WHAT NEEDS TO BE DONE.
The line with "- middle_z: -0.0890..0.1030", the line with "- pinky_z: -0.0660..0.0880", and all lines between them in the material below: return these exactly, and no others.

* * * *

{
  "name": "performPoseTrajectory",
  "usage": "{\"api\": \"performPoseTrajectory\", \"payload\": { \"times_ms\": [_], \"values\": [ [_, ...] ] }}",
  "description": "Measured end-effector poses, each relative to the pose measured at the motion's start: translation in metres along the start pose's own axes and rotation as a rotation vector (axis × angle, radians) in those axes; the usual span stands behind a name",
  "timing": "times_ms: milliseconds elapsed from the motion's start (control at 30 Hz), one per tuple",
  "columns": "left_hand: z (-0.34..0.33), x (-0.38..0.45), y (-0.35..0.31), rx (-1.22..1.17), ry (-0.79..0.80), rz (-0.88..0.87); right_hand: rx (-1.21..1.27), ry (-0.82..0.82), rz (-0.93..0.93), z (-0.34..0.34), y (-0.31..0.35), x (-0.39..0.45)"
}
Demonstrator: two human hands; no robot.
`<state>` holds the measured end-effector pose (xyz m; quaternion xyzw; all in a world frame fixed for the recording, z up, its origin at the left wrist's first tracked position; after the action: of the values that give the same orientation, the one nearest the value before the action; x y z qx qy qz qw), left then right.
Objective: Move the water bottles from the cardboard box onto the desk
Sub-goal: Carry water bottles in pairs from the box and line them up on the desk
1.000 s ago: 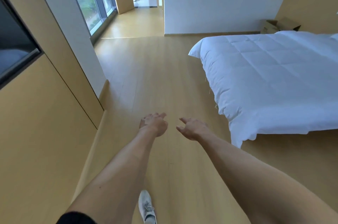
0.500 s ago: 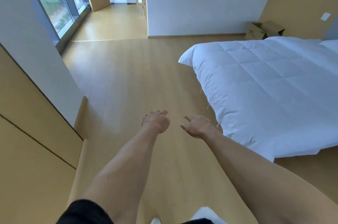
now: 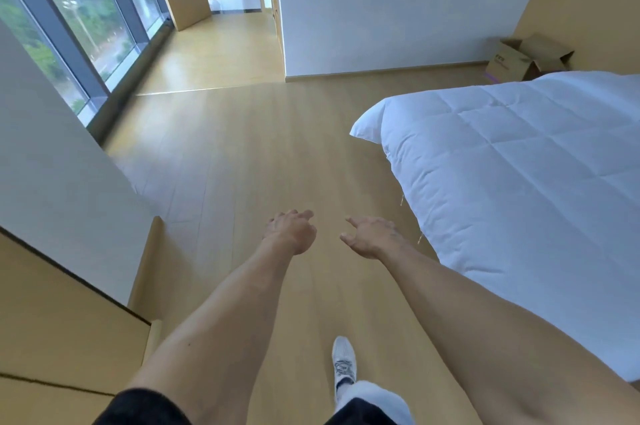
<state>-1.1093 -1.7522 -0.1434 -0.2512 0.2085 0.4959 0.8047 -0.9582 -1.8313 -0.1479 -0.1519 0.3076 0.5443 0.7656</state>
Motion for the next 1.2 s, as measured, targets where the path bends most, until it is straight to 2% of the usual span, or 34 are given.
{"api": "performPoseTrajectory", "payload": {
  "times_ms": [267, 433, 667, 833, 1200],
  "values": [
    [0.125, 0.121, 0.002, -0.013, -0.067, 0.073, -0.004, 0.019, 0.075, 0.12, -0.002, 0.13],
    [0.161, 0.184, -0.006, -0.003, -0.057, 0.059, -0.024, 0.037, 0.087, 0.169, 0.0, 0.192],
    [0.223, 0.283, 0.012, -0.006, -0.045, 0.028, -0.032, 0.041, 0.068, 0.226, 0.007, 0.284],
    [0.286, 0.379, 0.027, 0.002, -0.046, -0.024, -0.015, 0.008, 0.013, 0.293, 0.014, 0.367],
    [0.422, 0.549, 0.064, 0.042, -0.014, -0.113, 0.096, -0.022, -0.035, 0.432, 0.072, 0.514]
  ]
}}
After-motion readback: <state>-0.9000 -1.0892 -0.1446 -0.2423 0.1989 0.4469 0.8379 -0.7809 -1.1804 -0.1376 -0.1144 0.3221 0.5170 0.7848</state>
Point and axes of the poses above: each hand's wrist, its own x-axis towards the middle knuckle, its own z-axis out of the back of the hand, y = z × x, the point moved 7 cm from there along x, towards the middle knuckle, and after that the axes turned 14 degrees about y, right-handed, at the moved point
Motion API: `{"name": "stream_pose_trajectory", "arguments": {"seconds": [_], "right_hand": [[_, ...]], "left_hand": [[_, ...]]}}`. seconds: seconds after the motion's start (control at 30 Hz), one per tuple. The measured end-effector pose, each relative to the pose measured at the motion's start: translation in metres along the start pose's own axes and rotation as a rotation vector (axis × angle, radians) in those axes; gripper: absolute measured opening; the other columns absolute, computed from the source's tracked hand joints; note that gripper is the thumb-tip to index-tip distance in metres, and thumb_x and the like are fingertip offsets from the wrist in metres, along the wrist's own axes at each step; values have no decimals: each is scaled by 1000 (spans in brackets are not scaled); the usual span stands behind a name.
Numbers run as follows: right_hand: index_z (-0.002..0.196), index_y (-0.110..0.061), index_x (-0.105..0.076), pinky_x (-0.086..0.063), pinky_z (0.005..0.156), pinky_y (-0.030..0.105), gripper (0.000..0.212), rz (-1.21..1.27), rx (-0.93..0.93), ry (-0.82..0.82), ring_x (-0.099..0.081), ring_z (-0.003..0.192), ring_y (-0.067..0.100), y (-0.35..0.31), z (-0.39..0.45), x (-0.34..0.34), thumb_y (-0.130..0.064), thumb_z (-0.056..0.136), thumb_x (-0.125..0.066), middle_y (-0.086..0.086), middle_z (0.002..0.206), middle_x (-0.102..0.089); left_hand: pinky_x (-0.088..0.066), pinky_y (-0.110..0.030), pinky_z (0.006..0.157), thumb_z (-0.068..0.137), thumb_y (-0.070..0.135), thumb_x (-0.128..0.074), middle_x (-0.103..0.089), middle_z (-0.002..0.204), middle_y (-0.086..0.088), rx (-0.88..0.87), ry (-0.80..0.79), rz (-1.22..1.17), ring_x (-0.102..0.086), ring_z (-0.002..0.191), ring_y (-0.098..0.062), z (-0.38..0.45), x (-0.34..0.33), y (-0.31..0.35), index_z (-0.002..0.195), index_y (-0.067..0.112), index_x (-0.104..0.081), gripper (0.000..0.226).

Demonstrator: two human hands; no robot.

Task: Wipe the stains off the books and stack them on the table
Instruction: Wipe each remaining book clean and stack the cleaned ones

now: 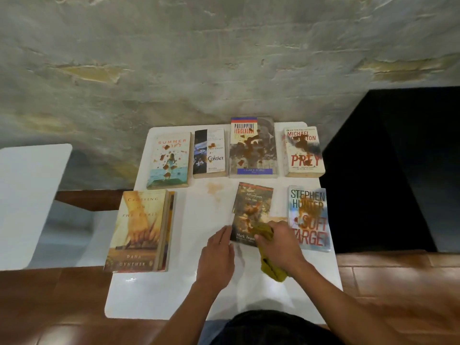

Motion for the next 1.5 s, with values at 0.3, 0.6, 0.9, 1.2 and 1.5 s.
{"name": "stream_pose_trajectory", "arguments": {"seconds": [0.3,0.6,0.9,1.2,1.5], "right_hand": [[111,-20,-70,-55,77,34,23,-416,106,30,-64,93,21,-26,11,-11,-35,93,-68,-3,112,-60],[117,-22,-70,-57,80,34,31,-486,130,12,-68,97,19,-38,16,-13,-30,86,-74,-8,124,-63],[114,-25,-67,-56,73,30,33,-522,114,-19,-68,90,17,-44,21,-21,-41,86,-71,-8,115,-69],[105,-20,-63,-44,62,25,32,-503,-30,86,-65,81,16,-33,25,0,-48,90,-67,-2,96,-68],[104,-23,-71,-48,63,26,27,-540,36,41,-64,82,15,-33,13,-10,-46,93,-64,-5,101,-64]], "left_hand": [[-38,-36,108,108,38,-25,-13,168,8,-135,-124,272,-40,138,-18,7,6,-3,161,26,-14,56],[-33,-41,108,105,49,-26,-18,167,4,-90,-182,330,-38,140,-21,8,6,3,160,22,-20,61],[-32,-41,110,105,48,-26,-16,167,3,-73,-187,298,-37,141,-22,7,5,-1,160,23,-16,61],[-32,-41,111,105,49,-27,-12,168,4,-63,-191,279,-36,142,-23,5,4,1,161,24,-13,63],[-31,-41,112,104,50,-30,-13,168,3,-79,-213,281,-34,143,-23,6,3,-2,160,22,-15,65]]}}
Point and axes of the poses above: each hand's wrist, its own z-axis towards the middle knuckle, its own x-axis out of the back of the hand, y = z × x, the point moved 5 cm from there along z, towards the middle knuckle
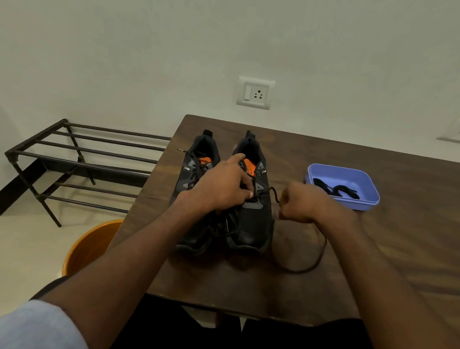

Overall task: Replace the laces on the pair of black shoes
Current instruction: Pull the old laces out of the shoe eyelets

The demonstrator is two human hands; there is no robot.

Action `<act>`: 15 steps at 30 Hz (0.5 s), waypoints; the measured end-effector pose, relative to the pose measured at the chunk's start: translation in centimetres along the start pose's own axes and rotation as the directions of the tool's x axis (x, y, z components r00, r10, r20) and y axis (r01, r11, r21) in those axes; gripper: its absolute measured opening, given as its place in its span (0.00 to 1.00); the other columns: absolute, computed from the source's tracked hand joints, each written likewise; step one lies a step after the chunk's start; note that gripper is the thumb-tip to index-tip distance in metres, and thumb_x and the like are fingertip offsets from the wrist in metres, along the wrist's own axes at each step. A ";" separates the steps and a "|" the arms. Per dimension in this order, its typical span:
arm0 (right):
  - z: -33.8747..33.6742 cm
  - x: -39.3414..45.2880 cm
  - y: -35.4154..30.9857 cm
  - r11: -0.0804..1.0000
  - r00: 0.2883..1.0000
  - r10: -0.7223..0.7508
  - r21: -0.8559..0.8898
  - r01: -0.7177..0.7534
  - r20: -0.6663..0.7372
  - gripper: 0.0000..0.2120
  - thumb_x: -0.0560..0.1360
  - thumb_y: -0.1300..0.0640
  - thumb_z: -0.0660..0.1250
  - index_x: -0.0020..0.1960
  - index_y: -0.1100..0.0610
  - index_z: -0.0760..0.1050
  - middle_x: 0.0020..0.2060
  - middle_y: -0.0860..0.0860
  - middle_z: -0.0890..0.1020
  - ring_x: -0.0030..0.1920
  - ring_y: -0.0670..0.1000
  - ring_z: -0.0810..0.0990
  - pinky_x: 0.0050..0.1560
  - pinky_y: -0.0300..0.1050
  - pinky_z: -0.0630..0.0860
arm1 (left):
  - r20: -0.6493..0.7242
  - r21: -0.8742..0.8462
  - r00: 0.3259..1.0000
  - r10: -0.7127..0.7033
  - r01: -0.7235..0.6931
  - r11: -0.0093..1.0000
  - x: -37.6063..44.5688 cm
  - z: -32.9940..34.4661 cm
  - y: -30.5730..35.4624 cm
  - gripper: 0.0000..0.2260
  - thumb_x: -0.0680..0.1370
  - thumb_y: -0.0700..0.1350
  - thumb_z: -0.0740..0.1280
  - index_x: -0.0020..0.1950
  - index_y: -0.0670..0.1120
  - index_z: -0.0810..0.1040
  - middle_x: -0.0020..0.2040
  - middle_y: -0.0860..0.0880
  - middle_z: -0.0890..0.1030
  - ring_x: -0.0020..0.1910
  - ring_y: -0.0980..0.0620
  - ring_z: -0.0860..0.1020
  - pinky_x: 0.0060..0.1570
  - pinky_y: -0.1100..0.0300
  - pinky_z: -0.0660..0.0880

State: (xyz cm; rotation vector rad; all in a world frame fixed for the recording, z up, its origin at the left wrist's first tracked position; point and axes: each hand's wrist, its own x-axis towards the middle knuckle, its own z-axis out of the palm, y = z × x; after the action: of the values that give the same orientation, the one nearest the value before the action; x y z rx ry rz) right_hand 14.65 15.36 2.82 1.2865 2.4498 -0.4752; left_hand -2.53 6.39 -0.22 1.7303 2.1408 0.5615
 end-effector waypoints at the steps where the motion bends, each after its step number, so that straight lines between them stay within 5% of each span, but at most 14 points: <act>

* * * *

ANSWER BOX.
  - middle_z: -0.0890..0.1030
  - ring_x: -0.0020..0.1910
  - ring_y: -0.0980..0.0620
  - ring_z: -0.0860..0.1020
  - pinky_x: 0.0060..0.1570
  - pinky_y: -0.1100..0.0300
  - pinky_z: -0.0660..0.0880

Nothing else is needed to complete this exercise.